Brow Beat

The Accidental Poetry of Moonlight’s Awkward Best Picture Win

Moonlight producers Jeremy Kleiner, Adele Romanski, and Barry Jenkins.

Frederic J. Brown/AFP/Getty Images

Moonlight didn’t just win Best Picture. It took it. The Academy Awards are inherently a zero-sum game: It may be an honor just to be nominated, but at the end of the night, there are the winners, and then there’s everyone else. But that’s never been illustrated as dramatically as it was last night, when the producers of La La Land were briefly awarded the Best Picture statuettes and then, due to a historic mix-up, compelled to hand them over to the real winners.

In theory, the envelope Warren Beatty and Faye Dunaway were accidentally handed could have belonged to any of the night’s winners: Just imagine Dunaway announcing, “And the best picture of the year goes to … Suicide Squad!” But it’s fitting that the now-infamous duplicate, the backup for Actress in a Leading Role, had La La Land’s name on it as well as Emma Stone’s. Although Oscars prediction is a matter of educated guesswork rather than hard data, the perception from the moment the two films premiered in the same week last September was that Moonlight and La La Land were locked in a two-way race to the top. Had Moonlight received its award in normal, snafu-free fashion, the assumption would still have been that it had snatched the Best Picture Oscar away from the movie that had, by then, become the overwhelming favorite. That events conspired to produce a literal handoff from one film’s crew to another only made it concrete.

The blizzard of pre-Oscar think pieces about how La La Land’s victory over Moonlight would have represented a triumph of Tinseltown escapism over a movie about “the real world” were never fair to the former: As a rule, movies in which people spontaneously burst into song tend to be short on gritty realism, and La La Land’s bittersweet finale is hardly the stuff of Hollywood endings. But it is a movie that begins by showing us a vibrant, diverse patchwork of Los Angelenos stalled in traffic, then picks the two gorgeous white movie stars out of the crowd. There are a million stories in the naked city, but we’ve been told this one before.
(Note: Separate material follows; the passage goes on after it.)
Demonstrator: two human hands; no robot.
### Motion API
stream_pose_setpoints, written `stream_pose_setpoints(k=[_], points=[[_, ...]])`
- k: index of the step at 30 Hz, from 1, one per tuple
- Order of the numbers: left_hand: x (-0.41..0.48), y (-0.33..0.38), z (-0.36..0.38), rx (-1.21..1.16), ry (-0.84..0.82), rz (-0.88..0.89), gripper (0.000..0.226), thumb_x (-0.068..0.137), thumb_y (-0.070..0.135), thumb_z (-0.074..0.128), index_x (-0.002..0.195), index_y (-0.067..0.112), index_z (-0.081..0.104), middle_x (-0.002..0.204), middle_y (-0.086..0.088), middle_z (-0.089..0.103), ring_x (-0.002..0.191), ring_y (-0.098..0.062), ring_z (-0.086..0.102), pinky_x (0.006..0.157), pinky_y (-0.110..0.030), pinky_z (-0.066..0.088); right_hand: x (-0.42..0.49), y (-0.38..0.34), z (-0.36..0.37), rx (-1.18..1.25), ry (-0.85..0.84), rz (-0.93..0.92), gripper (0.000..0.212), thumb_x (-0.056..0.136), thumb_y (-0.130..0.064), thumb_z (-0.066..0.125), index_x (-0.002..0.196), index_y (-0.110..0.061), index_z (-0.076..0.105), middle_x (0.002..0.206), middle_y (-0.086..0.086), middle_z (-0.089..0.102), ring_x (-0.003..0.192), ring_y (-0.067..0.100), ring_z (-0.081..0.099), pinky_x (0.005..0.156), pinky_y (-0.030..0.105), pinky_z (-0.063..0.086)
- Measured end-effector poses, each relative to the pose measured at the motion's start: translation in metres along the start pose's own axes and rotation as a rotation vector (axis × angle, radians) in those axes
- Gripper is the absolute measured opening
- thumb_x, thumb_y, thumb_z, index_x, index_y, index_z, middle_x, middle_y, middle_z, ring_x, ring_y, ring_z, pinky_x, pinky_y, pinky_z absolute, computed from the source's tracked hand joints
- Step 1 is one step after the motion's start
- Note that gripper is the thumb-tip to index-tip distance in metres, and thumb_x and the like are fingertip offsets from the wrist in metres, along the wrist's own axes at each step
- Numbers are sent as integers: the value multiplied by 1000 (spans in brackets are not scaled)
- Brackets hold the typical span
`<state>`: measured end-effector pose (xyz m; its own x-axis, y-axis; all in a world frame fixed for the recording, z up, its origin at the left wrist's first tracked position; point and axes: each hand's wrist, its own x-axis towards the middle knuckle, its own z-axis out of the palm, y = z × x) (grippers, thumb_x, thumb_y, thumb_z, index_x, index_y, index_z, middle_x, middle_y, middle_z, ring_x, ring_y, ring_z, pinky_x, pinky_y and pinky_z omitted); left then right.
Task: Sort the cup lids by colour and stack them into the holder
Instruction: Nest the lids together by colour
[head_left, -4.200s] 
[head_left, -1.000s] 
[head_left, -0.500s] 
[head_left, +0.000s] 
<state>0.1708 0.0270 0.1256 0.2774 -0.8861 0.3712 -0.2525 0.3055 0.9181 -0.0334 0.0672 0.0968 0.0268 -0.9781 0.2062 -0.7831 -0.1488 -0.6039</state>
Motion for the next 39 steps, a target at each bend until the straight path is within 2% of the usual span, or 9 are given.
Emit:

Moonlight’s, by contrast, is the kind of story the movie industry rarely deigns to tell, told in a way that the Oscars seldom recognize. It’s a first no matter how you come at it: the first Best Picture by a black American director, the first with a gay protagonist, the first Oscar-winning movie about black people that doesn’t foreground racism or “the struggle.” It’s an elliptical character study recognized by a body that almost always opts for issue-driven stories or glossy spectacle. La La Land’s Damien Chazelle, who was awarded Best Director, is a white graduate of Harvard; Moonlight’s Barry Jenkins is a black alumnus of Florida State who didn’t see his first subtitled movie until he was already in film school.

The mutual respect between the makers of La La Land and Moonlight shows every sign of being genuine: La La Land producer Jordan Horowitz showed admirable poise in trying to give the Moonlight crew back their moment when the mistake was finally realized, and Moonlight’s Adele Romanski returned the favor by trying to point out the La La Land cadre during her acceptance speech. (They had, quite properly, already vacated the stage.) In interviews, Jenkins forcefully rebutted the framing of “white, fascist musical” vs. “gay, black, ’hood love story,” and at the New York Film Critics Circle awards in January, winners from both films stressed the camaraderie that had developed between them—and their fellow festival darling, Manchester by the Sea—over months of doing the awards circuit. So it seems churlish to perpetuate the idea that they’re locked in some sort of battle to the death.

You could even make the case, although it’s certain to be cold comfort to the La La Land crew, that they’re better off this way: It’s now, despite the absence of any evidence to back up the claim, the movie that almost won Best Picture, rather than just another also-ran, and having been relieved of the burden of being cast as a referendum on Where We Are Now, La La Land can go back to being the genial, backward-glancing romance it was designed to be. And while Moonlight’s win may have been complicated by the slip-up, it wasn’t tarnished, and the metaphorical transfer of the Oscar from Chazelle’s hands to Jenkins’ added a powerful symbolic dimension, as if a torch was being passed along with a trophy. The Best Picture fiasco may have been the biggest mistake in Oscars history, but it was strangely fitting, too.